In April, the UN’s Office of Internal Oversight Services (OIOS) issued its latest evaluation of sexual exploitation and abuse (SEA) by UN peacekeepers and the UN’s internal efforts to prevent and respond to SEA and provide accountability for people affected, mostly women and children. The Institute for Justice and Democracy in Haiti (IJDH) was one of the stakeholders consulted for the report, in its work together with the Haiti-based law firm Bureau des Avocats Internationaux (BAI) on civil cases pursued on behalf of women and child victims of UN peacekeeper exploitation and abuse in Haiti. The OIOS report reveals continuing gaps in accountability and failures to fully respect and safeguard the rights of victims of SEA. According to the report, even as reported allegations of SEA rose 247% system-wide between 2017 and 2019, criminal accountability for UN personnel remained “largely unachieved,” and the former Secretary-General’s proposal to strengthen the UN’s response to victims’ paternity and child support claims was not implemented. The full report is available here.

The report rightly acknowledges the UN’s failures to ensure a standardized process to facilitate claims of paternity and child support, noting “there is no consistent process or practice uniformly taken by Member States to meet their obligations.” In supporting victims of SEA, BAI and IJDH have witnessed the UN’s failures to address and facilitate claims, which have resulted from acts perpetrated by personnel under its watch. Even as the UN claims to be fully committed to the secretary-general’s “zero tolerance policy“, allegations against UN peacekeepers in Haiti continue to be reported, as recently as June.  In 2017, BAI filed child support claims on behalf of Haitian women who were impregnated by UN peacekeepers. The defendant peacekeepers have since returned to their countries, and left the women to care for the children without support.

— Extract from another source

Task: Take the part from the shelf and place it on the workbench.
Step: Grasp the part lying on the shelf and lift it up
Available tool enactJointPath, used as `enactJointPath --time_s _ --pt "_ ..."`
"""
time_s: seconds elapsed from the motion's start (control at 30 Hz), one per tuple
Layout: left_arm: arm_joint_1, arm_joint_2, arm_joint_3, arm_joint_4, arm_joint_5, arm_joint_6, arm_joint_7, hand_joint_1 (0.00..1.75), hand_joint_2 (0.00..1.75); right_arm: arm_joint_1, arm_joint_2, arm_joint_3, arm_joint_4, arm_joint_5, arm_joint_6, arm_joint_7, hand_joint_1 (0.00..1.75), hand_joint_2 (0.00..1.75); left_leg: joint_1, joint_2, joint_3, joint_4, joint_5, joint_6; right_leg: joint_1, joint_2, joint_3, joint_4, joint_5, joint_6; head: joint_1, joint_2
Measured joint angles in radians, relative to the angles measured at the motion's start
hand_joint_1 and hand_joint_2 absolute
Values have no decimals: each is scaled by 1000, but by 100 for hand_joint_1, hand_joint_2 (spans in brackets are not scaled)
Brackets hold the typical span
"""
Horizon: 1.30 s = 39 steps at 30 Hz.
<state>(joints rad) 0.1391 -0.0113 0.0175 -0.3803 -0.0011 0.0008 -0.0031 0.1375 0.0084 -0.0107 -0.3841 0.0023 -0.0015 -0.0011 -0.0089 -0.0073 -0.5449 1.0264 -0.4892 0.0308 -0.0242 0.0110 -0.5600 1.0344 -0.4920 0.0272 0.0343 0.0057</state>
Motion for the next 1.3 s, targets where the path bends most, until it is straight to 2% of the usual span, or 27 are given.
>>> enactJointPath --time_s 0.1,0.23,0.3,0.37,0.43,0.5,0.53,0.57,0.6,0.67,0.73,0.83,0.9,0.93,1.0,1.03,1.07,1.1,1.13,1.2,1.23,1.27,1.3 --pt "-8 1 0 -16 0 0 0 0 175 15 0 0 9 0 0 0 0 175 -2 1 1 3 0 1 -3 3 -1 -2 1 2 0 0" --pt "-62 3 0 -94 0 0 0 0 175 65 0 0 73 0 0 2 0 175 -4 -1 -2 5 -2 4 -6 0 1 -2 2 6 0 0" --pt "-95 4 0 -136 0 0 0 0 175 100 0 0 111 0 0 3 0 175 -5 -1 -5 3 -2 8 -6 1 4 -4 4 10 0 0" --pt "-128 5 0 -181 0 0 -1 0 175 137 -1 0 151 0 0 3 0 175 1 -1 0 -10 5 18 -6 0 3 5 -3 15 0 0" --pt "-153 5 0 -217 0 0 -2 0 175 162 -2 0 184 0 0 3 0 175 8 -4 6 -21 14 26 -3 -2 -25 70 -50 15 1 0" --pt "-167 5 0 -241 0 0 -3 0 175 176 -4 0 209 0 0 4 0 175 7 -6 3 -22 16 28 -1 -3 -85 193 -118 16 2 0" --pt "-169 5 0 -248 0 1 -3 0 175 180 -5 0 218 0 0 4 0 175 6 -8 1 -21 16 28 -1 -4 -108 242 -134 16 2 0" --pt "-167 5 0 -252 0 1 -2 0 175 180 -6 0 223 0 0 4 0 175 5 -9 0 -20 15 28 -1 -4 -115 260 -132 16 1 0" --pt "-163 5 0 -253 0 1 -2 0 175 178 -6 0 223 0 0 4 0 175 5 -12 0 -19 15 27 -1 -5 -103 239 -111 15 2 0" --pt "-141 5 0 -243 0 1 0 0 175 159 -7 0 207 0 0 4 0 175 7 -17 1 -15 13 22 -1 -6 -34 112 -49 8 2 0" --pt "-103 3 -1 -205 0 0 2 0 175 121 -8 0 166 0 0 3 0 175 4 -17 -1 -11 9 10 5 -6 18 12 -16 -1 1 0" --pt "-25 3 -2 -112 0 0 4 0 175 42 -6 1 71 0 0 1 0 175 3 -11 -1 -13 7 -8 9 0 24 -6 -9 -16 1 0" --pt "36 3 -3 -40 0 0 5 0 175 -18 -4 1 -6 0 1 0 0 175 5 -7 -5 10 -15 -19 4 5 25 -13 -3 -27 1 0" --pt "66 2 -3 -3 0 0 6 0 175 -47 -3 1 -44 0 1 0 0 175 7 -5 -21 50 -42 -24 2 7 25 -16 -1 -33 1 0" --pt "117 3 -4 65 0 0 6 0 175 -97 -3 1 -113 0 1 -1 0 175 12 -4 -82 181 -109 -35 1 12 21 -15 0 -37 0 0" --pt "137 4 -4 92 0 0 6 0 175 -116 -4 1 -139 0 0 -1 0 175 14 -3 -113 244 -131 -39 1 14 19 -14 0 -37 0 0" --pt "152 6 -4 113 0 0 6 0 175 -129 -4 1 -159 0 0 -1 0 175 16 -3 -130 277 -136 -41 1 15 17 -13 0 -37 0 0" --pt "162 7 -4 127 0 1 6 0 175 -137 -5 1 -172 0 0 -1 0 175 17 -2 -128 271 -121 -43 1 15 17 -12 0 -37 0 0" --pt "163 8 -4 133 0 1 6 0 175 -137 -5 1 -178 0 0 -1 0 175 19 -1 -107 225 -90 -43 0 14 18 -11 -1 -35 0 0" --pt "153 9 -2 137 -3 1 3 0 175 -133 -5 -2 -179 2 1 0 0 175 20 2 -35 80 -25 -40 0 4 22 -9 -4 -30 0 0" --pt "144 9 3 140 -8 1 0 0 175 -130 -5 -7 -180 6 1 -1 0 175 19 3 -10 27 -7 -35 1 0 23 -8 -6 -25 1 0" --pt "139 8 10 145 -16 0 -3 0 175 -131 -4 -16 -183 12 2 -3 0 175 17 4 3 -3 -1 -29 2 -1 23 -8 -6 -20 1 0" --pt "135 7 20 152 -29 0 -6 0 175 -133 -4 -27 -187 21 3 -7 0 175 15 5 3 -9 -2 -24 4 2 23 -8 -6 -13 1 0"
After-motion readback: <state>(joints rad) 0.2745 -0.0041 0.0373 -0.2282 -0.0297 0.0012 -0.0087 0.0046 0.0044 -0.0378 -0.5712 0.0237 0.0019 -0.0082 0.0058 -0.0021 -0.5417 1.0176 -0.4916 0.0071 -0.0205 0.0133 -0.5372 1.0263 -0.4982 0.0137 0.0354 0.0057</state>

These women’s quest for justice and paternal support for their children has been frustrated from the beginning by the UN. The UN not only did not live up to the standards of affirmatively supporting these women but it failed to meet its concrete legal obligations to cooperate in these cases. Notably, the Status of Forces Agreement between the UN and the Government of Haiti outlines in Art 52  that the Organization is required to certify directly to Haitian courts that our clients’ cases were not covered by the immunity from these courts’ jurisdiction otherwise granted to peacekeepers. This obligation remains unfulfilled to date, while a Haitian court order to provide all necessary and otherwise useful information pertaining to one case has gone ignored, and only after years of advocacy were DNA results, crucial evidence in paternity and child support cases, shared with our clients. These actions have resulted in significant barriers to obtain the “effective remedies” for victims of UN SEA that UN Secretary-General Guterres promised. The victims themselves are shouldering the challenges of the UN’s complex procedures and immunity provisions in seeking justice for exploitation and abuse by UN peacekeepers and parental contributions that are rightfully due. The UN’s current response to UN peacekeeper SEA has not only placed the burden on victims and their representatives to gain judgments in domestic courts, but it has also effectively hindered the process.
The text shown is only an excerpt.